Mesleğe adım attığım yıllarda, darbe sonrası ilk yerel seçim yapılmış, Özfatura Başkanlık koltuğuna oturmuştu. Kendisini bekleyen sorunlar büyüktü ve elbette bunların başında o yıllarda da körfez kirliliği geliyordu. Deniz dibini tarayan gemiler getirildi, dipten tonlarca atık ve çamur çıkarıldı. Ama şehir büyüyor, evsel ve sanayi atıkları katlanarak körfeze akmaya devam ediyordu.
Sonra Çakmur, ardından yine Özfatura dönemleri geldi. Körfez kirliliği hep sorundu ve artık deniz dibinden çamur çıkartmakla olacak iş değildi. Ciddi bir arıtma sistemi gerekiyordu.
Tüm bu başkanlar döneminde arıtma tesisleri için çalışmalar yapıldı, üstelik genel iktidarın İzmir yatırımlarına desteğinin de eksik olmadığı dönemlerdi. Sonunda Piriştina döneminde ‘Büyük Kanal Projesi’ bütünüyle tamamlandı.
19 Ocak 2002 tarihinde Belediye, İzmirlilere şöyle bir ‘müjdeli’ haber geçti:
İzmir Körfezi’nin kirlilikten kurtuluş hayali, 33 yıllık uzun bir serüvenin ardından gerçeğe dönüştü. Bugüne kadar 680 milyon dolar (1.1 katrilyon lira) harcanan Büyük Kanal Projesi’nin son halkası Güneybatı Paket Arıtma Tesisi de tamamlandı. Şimdi İzmir, rüyalarını süsleyen “mavi körfez”e kavuşmanın mutluluğunu yaşıyor. Bundan böyle gelecek kuşaklar, tesisin açılacağı “15 Ekim 2002” tarihini körfeze her türlü evsel ve sanayi atık suyun gidişinin engellendiği bir milat olarak anacak.
İzmir Büyükşehir Belediye Başkanı Ahmet Piriştina, Meles Deltası piknik alanında bürokratları ile düzenlediği basın toplantısında, İzmir’in rüyası Büyük Kanal Projesi’nin son halkası olan Güneybatı Paket Arıtma Tesisi’nin 15 Ekim Ekim Salı 2002 günü açılacağını ve böylece projenin bütünüyle devreye alınmış olacağını müjdeledi.

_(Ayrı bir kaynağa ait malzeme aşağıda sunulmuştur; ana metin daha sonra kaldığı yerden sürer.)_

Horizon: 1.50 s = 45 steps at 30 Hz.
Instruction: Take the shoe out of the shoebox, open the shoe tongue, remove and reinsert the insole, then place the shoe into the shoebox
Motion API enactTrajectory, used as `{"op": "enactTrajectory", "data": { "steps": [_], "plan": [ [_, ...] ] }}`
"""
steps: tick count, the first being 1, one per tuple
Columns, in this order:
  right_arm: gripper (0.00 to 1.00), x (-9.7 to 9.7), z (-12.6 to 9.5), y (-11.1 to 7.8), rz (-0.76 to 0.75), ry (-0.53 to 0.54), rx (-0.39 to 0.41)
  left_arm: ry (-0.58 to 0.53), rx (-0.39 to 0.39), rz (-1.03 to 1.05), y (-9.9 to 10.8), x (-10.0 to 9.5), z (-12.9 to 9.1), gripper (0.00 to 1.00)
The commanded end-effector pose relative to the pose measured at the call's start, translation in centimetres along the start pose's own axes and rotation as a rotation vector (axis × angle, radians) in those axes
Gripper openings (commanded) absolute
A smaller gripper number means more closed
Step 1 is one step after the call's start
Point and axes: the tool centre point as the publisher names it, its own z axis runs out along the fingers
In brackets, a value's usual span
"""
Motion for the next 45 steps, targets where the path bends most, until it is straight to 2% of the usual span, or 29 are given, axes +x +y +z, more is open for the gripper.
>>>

Piriştina, körfeze kirlilik akışının durduruluşu ile 40 yılık rüyanın gerçeğe dönüşmesinin, 6 gün sürecek etkinliklerle bir bayram havasında kutlanacağını söyledi.
Bu habere göre, körfez kirliliği İzmir’in ve İzmirliler’in gündeminden tamamen çıkmıştı ama ne var ki ilerleyen yıllar durumun hiç de öyle olmadığını gösterdi. Üstelik, Aziz Kocaoğlu’nun dönemiyle birlikte iktidarın İzmir için kılını bile kıpırdatmadığı yıllar başlıyordu. İlgili bakanlıkların yapması gereken denetim ve cezalandırmalar, limana giren gemilerin kontrolu vb. yapılmadığı gibi Belediye yatırımları da engelleniyordu.
Tunç Soyer iddialı geldi, körfezde yüzecekti. Bostanlı sahillerine kumlar getirildi, şemsiyeler kondu!.. Kendisi de Güzelbahçe’de denize girdi! Ama olmadı, olamadı!.. Bugün kendi projesi hayata geçirilmediği için körfezin bu hale geldiğini iddia ediyor.
Cemil Tugay ise ilgili bakanlıkların yapması gereken çalışmalara ve sorunun sadece belediyenin çözeceği bir konu olmadığına dikkat çekip, ‘yüzme vaadinde bulunmadığını’ dile getirdi.
Sonuçta, İzmirliler olarak önümüze ‘körfezde kim yüzecek sorunsalı’ kondu. İşin doğrusu başkanların körfezde yüzmesi beni ilgilendirmiyor; gelinen noktada balıkların bile yüzemediği, yüzlercesi, binlercesinin öldüğü bir körfez önümüzde duruyor. Zaman, mazeret üretme, polemik, karşılıklı suçlama zamanı değil. Ne dünün ne bugünün sorunu değil bu iş, topyekun çözüm üretme zamanı. Körfezde, başkanlar değil, balıklar yüzsün; biz ona razıyız!.. İzmirliler, yüzme polemiği, karşılıklı suçlama ve bundan güç devşirme çabasıyla ilgili değil; biz en azından balıkların yüzebileceği bir körfez görmek istiyoruz!..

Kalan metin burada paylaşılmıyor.